Com base nos achados relatados, que reafirmam a validade de medidas acústicas de longo termo, no caso deste estudo, representadas pelas medidas

geradas pelo script ExpressionEvaluatorbySG, e na demanda por descrição de

medidas que não sejam influenciadas pela dependência de demarcação de ciclos sucessivos de onda sonora ou “dependentes de f0” surge a proposta do enfoque de diferença de intensidade entre os dois primeiros harmônicos (H1- H2) na dimensão de curto termo (HAMMARBERG e GAUFFIN, 1995; LAUKKANEN et al., 2004). Para evitar interferências das influências do trato vocal supraglótico, recomenda-se que seja enfocada vogal com língua baixa, como [a].

A análise de componentes principais revelou distribuições similares para os grupos de falantes dos gêneros masculino e feminino. Neste ponto, as medidas de H1-H2 formaram classe distinta, assim como ajustes de hiperfunção laríngea; escape de ar e voz áspera; modal; voz soprosa; voz crepitante; crepitância e hipofunção laríngea. Tais agrupamentos revelam a condição de separar ajustes de hiperfunção e hipofunção laríngea. No caso de hipofunção associou-se o ajustes de voz soprosa e de voz crepitante.

O outro grupo detectado: combinação de ajustes de escape de ar e de voz áspera revela importantes combinações de fatores a determinar a fisiopatologia de voz (ISSHIKI, 1999). Tal combinação foi encontrada em estudo recente (LIMA-SILVA, 2012) e reforça a “rouquidão” enquanto ajuste composto de qualidade vocal (LAVER, 1980) e os achados de estudos com método de diferencial semântico que culminaram na proposta GRBAS, adaptado para nossa realidade como RASAT (PINHO e PONTES, 2008).

Dados de análise de regressão linear para medidas de H1-H2 em função dos ajustes de qualidade vocal revelaram distinções para ajustes de hiperfunção laríngea e voz soprosa para falantes de gênero masculino e de ajustes de hiperfunção e hipofunção laríngea, modal, escape de ar e voz áspera para o grupo do gênero feminino.

Além disso, os valores de H1-H2 mostraram diferenças estatísticas para ajustes neutros e não neutros de esferas fonatória e de tensão, inclusive para a maioria dos pareamentos testados, exceto para modal x voz crepitante e modal x hipofunção laríngea no grupo do gênero feminino. Tais dados reforçam o potencial de medida H1-H2 para se corresponder aos ajustes de qualidade vocal de natureza fonatória e de tensão, desde que consideradas as particularidades para os grupos de falantes em função do gênero.
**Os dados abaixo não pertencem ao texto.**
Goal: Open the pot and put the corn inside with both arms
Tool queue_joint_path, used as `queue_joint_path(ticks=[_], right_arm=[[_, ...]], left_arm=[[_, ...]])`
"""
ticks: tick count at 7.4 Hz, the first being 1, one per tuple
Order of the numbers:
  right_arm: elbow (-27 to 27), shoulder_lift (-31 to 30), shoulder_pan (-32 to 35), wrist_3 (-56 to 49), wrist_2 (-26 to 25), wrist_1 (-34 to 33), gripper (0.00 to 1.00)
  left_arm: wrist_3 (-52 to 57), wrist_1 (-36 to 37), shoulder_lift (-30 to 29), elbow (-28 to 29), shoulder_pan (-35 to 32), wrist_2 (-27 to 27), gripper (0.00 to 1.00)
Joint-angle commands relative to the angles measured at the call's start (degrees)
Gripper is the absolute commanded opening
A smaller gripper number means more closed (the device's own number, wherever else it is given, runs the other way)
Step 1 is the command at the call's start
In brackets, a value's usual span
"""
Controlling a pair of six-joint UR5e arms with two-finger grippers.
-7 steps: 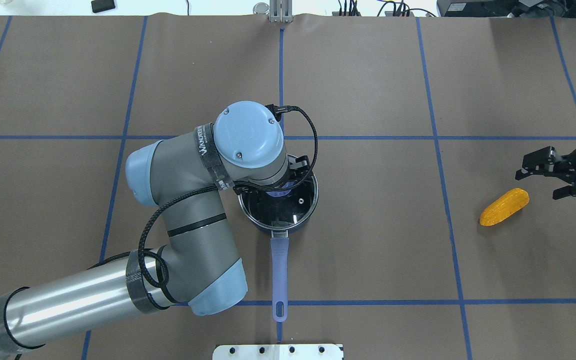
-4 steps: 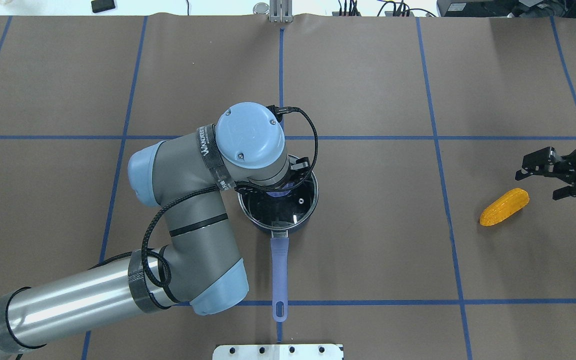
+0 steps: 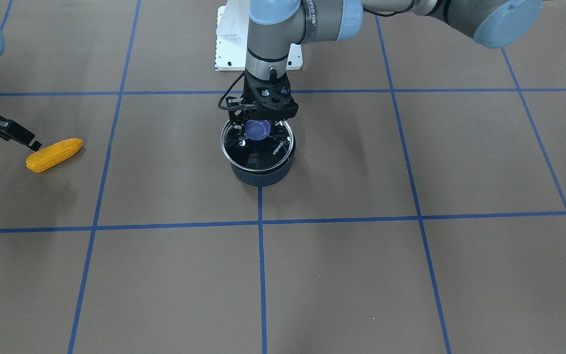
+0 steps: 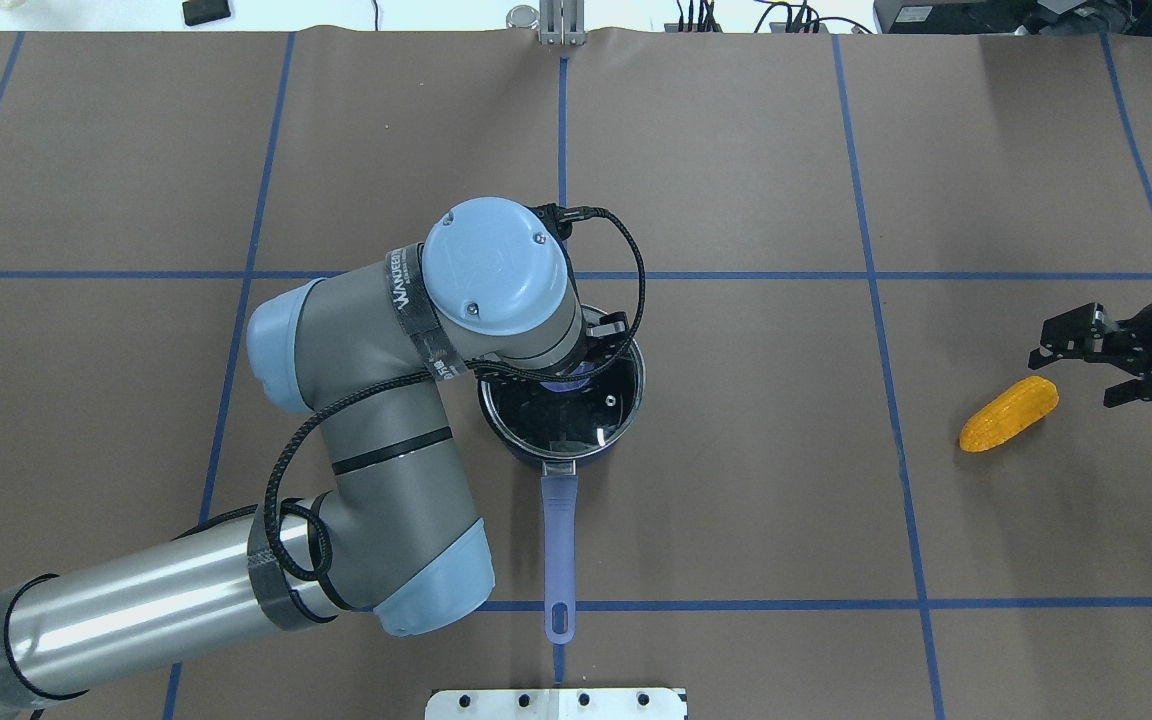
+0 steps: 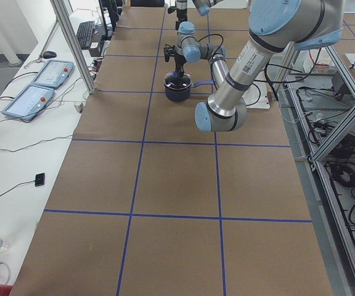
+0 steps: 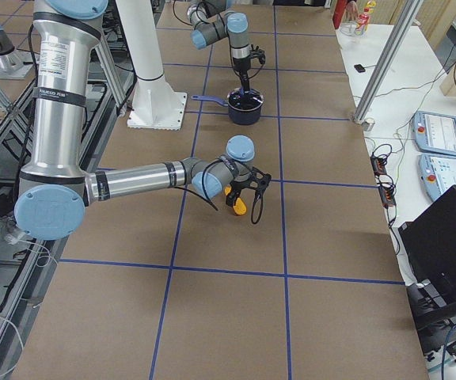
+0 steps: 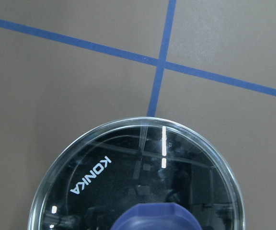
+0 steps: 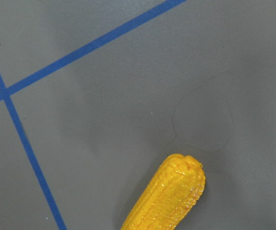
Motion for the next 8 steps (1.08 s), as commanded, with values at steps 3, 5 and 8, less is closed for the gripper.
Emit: queue_joint_path(ticks=[3, 5, 8], right_arm=[[-4.1, 3.9, -2.8, 4.7, -2.6, -0.3, 1.00], [-5.0, 4.7, -4.4, 5.7, -3.4, -0.2, 1.00], [-6.3, 5.2, -4.5, 5.7, -4.0, -0.2, 1.00]], left_arm=[[12.2, 5.8, 10.7, -16.0, -7.5, -7.1, 0.59], [21.1, 5.7, 19.2, -21.4, -12.1, -11.1, 0.59], [28.8, 4.7, 29.1, -25.7, -15.0, -11.4, 0.59]])
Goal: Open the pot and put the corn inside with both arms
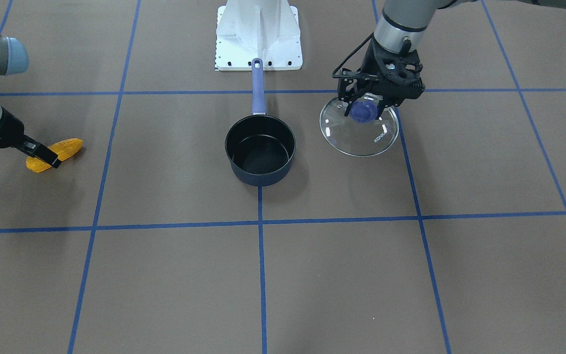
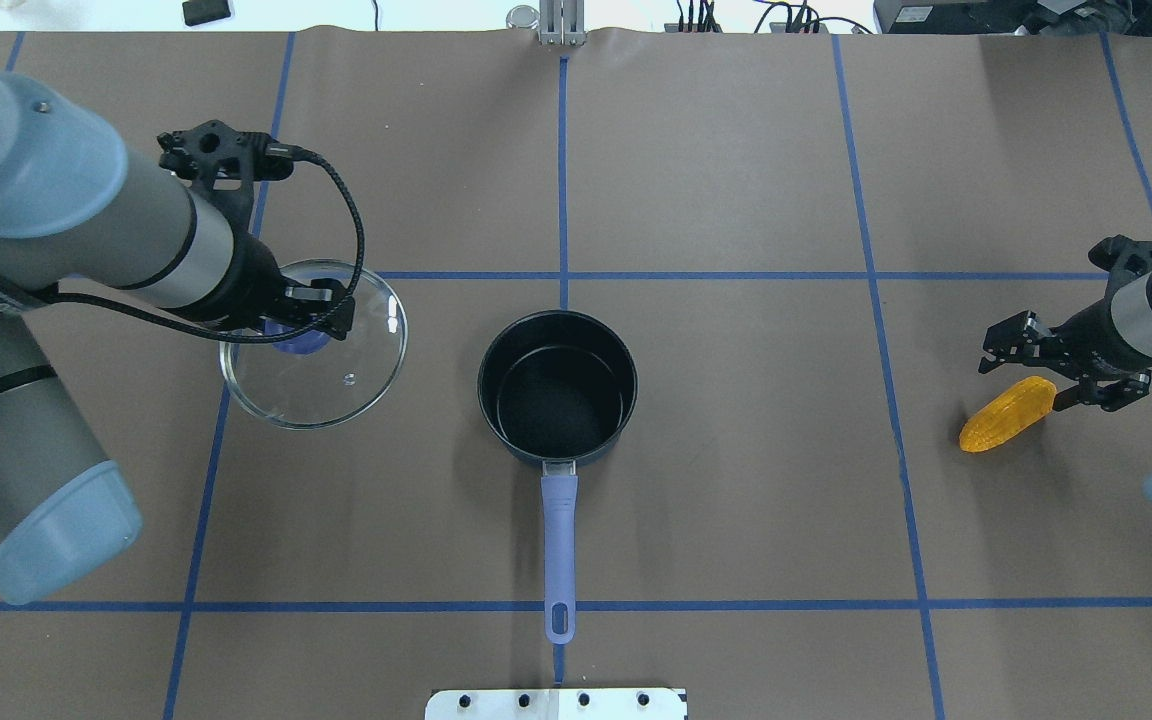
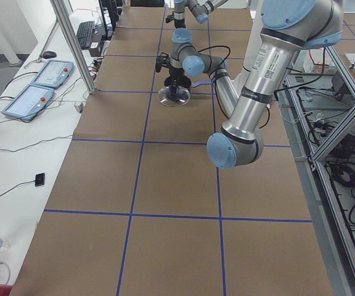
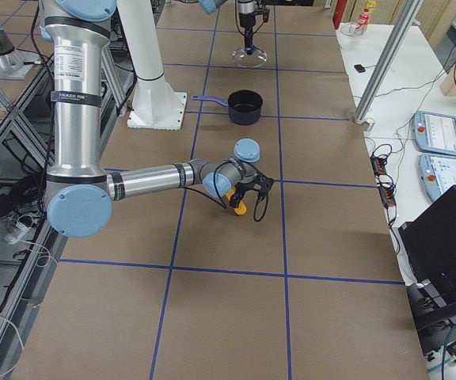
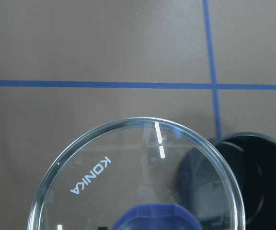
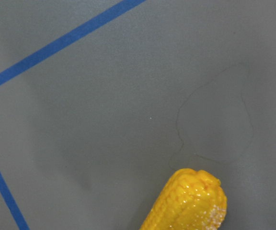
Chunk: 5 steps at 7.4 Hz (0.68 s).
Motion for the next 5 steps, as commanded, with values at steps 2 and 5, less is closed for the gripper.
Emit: queue_joint_path(ticks=[2, 5], right_arm=[[-0.2, -0.4, -0.1, 0.0, -0.1, 0.1, 1.00], [-0.3, -0.6, -0.5, 0.0, -0.1, 0.1, 0.99]], left_arm=[[7.7, -5.3, 10.9, -2.1, -3.5, -1.9, 0.59], [13.6, -13.7, 17.7, 0.9, -8.6, -5.4, 0.58]])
Como parâmetros de referência podemos adotar aqueles do ajuste neutro (masculino: média: -1,4657dB, DP: 5,036, variância: 25,3361; feminino: média: - 0,69455dB, DP: 7,009, variância: 49,125).

A adoção do referencial das Ciências Fonéticas propiciou a condição de detalhamento de eventos relacionados aos ajustes de qualidade vocal, dentre eles, as particularidades que residem entre a percepção e a acústica do sinal vocal de grupos de falantes dos gêneros masculino e feminino.